Here are some facts on how drug smuggling methods have changed over the past three decades.

* In the 1980s, Colombian cartels sent huge cocaine shipments on fishing and cargo boats through the Caribbean into south Florida. A U.S. crackdown then forced the cartels to rely more on Mexican smugglers, who turned to small aircraft to fly drugs to remote landing strips in Central America and Mexico for transfer overland to the United States. Some planes were even flown straight across the U.S. border.

* Mexican kingpin Amado Carrillo was known as “Lord of the Skies” in the early 1990s for using stripped-down Boeing 727 passenger jets to move tonnes of cocaine north. He died in 1997, apparently during a botched plastic surgery.

* Airborne drugs reached such a peak that Guatemala’s northern Peten jungle has been described by the U.S. Drug Enforcement Administration as an “aircraft graveyard” filled with trashed or discarded drug planes.

* Sophisticated U.S. radars and air interdiction programs mean oceans are once again the favoured tactic. The Pacific’s long, craggy coastline is especially popular. About 90 percent of all U.S.-bound cocaine moves through Mexico and Central America, most of it along the Pacific or Caribbean coasts.

* Drug gangs use vessels ranging from high-speed boats to cigarette cargo ships, sometimes leaving cocaine packages in the ocean for local traffickers to bring ashore in small fishing boats. At some point in the journey, loads are often transferred to trucks that then rumble north.

* Smugglers have packed consignments into frozen squid, tins of food and childrens’ toys. Others have melted cocaine down into plastic chairs and tables.

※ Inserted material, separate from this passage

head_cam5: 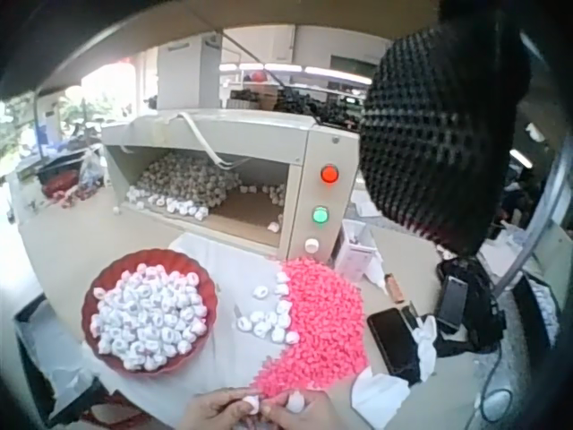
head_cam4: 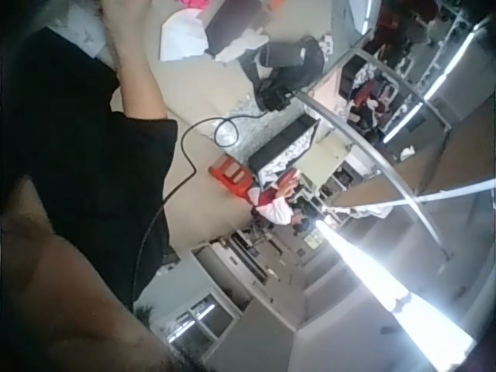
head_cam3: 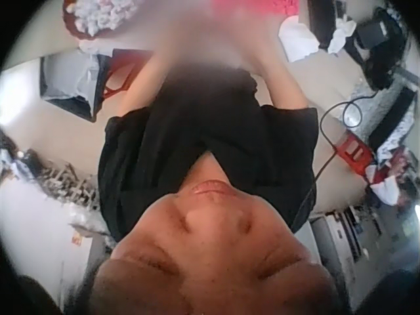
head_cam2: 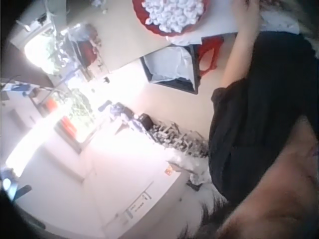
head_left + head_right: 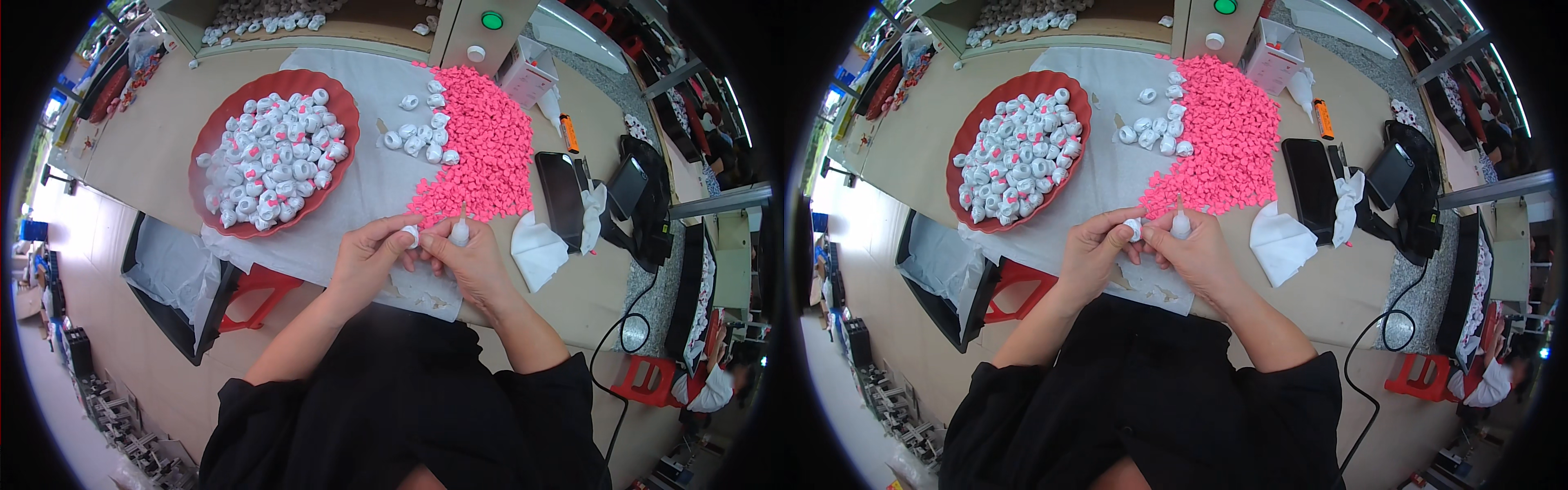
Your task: The person repeatedly picks up small white cylindrical objects, applies a pink substance from a small bottle, and places the finished items into a red bowl. The process is repetitive and performed one item at a time.
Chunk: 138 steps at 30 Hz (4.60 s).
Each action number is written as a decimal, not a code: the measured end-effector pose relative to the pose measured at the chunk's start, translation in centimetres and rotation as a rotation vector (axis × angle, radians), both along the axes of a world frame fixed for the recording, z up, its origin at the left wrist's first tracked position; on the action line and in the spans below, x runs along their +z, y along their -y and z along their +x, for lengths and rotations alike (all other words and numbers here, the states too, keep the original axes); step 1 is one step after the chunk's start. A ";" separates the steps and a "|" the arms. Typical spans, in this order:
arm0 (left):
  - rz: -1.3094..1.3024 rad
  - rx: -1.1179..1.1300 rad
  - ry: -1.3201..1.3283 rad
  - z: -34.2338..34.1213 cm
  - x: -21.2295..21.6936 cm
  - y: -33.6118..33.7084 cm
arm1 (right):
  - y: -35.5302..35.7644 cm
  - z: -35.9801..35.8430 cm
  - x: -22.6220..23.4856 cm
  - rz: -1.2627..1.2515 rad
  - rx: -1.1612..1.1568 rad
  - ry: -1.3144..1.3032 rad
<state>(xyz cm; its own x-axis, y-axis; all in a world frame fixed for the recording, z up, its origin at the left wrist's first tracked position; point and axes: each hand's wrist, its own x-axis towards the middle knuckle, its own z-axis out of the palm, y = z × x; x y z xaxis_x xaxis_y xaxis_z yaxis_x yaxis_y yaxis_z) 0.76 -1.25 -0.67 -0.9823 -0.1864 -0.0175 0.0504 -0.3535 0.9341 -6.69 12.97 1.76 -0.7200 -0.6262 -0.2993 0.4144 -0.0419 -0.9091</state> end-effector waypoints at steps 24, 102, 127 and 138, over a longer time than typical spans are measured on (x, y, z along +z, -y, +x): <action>0.145 -0.106 0.075 -0.8 0.8 0.6 | -0.3 -0.5 -1.0 0.082 -0.097 -0.687; 0.012 -0.288 0.134 -0.9 1.9 0.7 | -2.4 0.3 0.9 0.177 0.087 -0.384; -0.007 -0.264 0.126 -0.7 1.6 0.6 | -1.5 1.2 0.4 0.184 -0.070 -0.453; -0.053 -0.272 0.101 -0.5 1.4 0.6 | -1.5 1.3 -0.3 0.176 -0.084 -0.468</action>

* Specialist mechanics in Mexican border cities have workshops dedicated to making hidden compartments in vehicles, secreting drugs into car door panels, tires and even engine manifolds.

* Drug traffickers also use sophisticated tunnels with lighting to smuggle narcotics under the border and into the United States. Police have discovered more than 40 such tunnels since the September 11, 2001, attacks.

* Colombian traffickers have in recent years set up networks in west Africa, hiding behind import and export businesses to smuggle cocaine to Europe, often inside cans of food or blocks of marble. They also smuggle drugs through Venezuela and on to Europe aboard planes and ships via Haiti, the Dominican Republic and other islands in the Caribbean.